Disclaimer: The Following Is Not Legal Advice

Whenever you are drawing up an agreement or a contract, there are two things to bear in mind. Of course the first thing you need to realize is that every warranty is an implied contract, and every contract contains implied warranties. The implied distinction there is crucial. I can't overstate the cruciality of it. You also have to ask: how clear must the language be? The answer: "very clear indeed, my friend!" If there is any room at all for dispusal, you run the very real risk that the least favorable interpretation will prevail when the chips are down. Often those who are so smug in their own obtuseness find that they've misplaced a word a little to close to being interpretable, and ended up outsmarting themselves and their clients. Next stop: a black eye in the reputation department, and a fat stipend to be extracted from the bruised wallets of those who should have known better. Better to have kept it clear in the first place, wouldn't you have said?
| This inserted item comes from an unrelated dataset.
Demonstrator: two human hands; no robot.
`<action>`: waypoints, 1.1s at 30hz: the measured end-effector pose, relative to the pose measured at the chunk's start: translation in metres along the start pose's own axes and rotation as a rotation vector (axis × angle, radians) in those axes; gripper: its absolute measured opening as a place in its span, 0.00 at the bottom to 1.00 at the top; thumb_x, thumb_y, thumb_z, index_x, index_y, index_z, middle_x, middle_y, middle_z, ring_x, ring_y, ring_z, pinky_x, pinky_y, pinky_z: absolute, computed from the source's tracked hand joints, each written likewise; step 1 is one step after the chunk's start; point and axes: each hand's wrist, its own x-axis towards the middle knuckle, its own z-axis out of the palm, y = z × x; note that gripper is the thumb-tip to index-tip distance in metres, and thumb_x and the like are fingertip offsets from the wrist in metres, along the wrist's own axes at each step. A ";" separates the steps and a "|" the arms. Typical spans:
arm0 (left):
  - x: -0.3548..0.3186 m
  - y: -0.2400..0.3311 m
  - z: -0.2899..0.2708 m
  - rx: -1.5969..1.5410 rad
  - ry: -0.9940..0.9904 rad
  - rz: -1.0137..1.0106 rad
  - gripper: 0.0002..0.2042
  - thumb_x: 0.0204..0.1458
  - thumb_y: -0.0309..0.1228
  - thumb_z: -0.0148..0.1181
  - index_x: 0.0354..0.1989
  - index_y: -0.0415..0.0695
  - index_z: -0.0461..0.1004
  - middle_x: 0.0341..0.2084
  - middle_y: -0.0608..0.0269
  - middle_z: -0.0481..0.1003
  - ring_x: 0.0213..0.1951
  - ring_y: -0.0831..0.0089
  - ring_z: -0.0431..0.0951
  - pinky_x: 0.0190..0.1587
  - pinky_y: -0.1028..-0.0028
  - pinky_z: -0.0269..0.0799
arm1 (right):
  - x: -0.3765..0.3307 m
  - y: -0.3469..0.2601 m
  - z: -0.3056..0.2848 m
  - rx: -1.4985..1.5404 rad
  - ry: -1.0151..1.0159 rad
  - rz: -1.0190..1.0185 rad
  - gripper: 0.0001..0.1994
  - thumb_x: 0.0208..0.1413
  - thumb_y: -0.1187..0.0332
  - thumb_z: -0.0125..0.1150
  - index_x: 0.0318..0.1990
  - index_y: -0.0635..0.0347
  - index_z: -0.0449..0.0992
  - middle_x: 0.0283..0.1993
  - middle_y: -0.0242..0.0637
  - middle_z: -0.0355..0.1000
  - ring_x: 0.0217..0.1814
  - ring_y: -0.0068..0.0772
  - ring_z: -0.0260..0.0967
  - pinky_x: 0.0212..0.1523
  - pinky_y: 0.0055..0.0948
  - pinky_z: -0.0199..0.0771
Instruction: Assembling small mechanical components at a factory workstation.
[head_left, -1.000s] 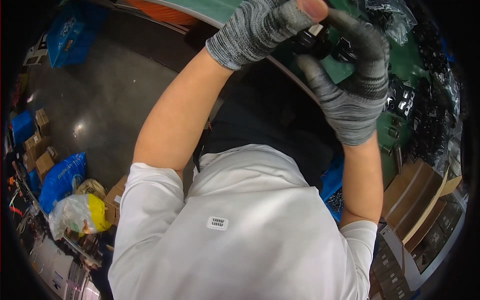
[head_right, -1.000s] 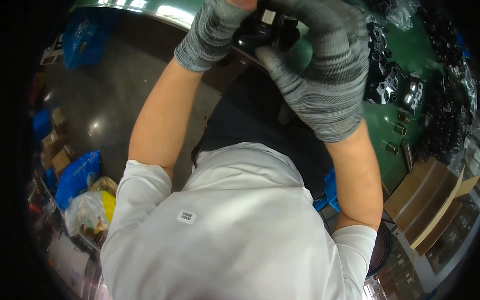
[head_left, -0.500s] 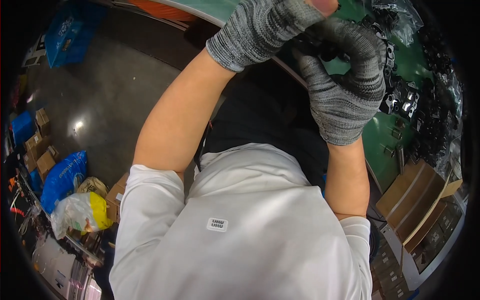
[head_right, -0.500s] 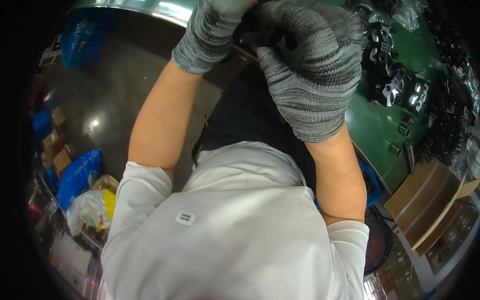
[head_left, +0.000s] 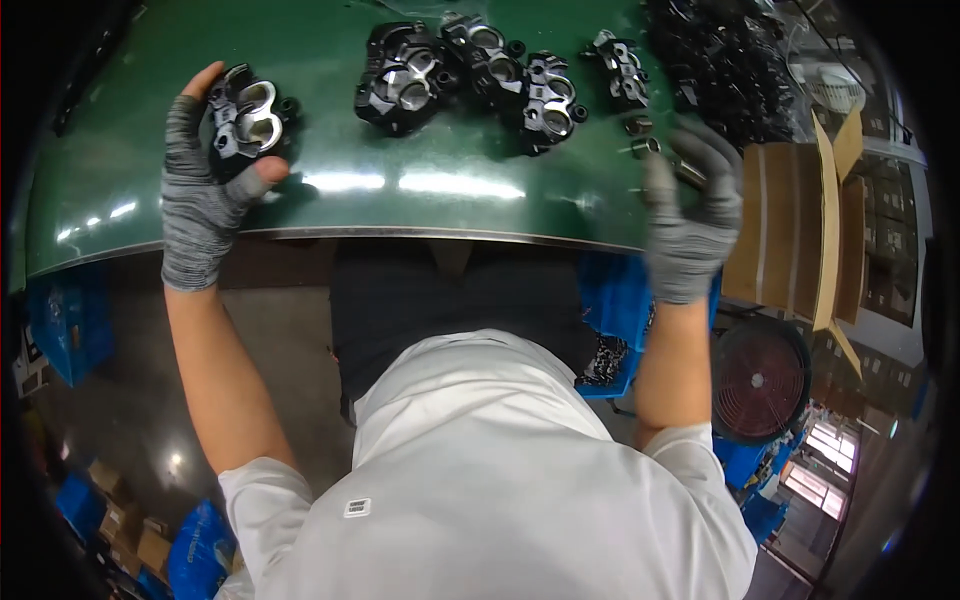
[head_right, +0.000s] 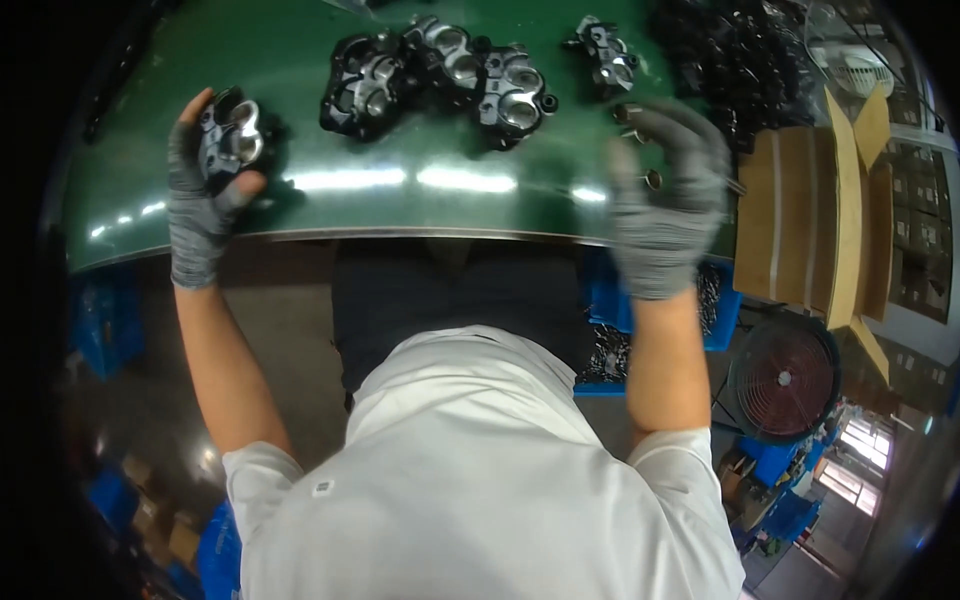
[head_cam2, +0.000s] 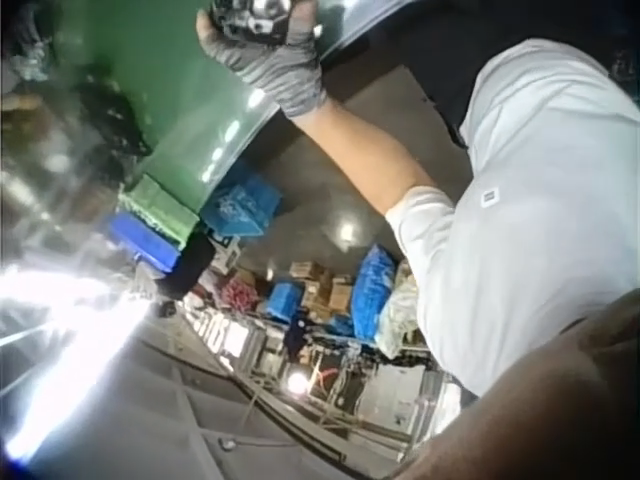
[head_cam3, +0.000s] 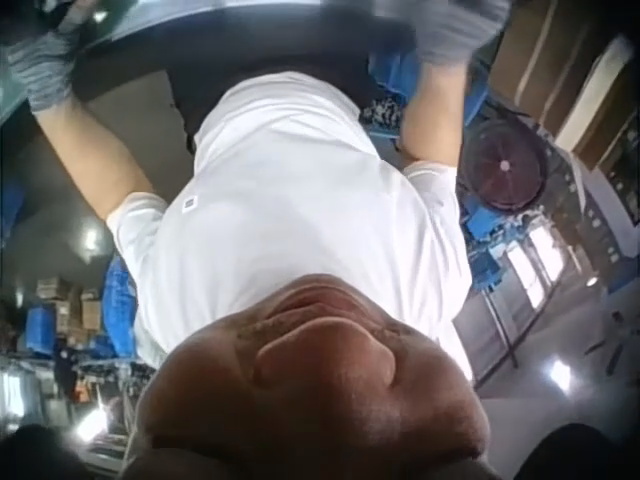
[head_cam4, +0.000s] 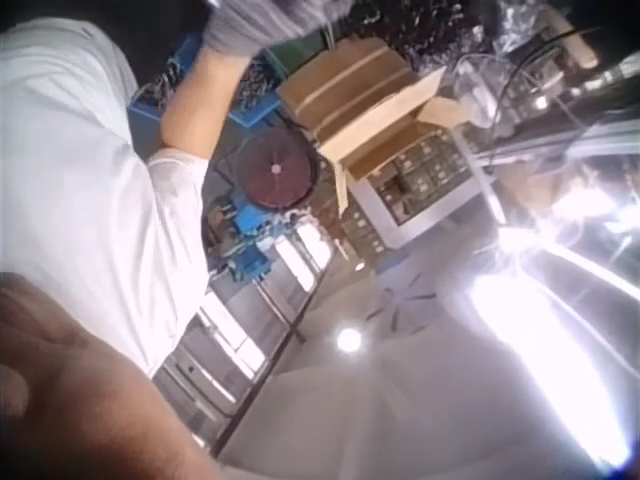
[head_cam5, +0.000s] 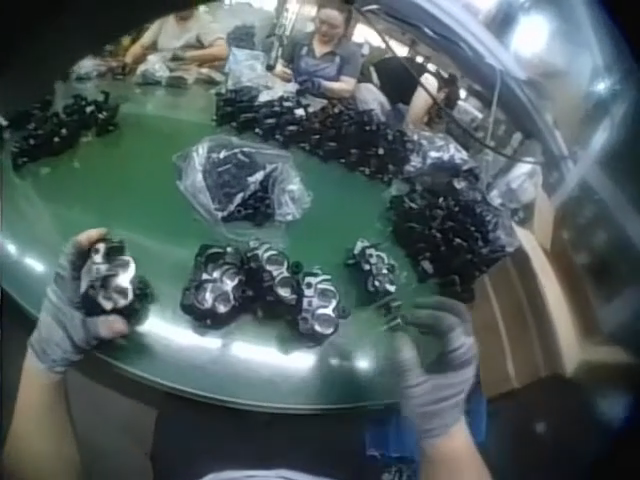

The next step to understanding your position is to take a closer look at the underpinnings of the whole she-bang. Who said what where first may not be relevant here. In fact, it's far more likely to backfire, depending on the specifics. A blunter approach is called for: all the concerned parties should meet together in one of those rooms with a big table in it, and hash things out in a very tense standoff-like atmosphere, like one of those scenes in a movie.

An alternate approach is the ever-popular two-ostensibly-antagonistic-lawyers-meet-informally-and-haggle-out-the-fates-of-their-respective-clients'-lives-while-eating-lunch-and-cracking-off-color-jokes. This approach may work, but unless you're one of the two lawyers you are bound to miss out on the whole unfolding aspect of it.

Which might not be a bad thing, depending on your personal preference.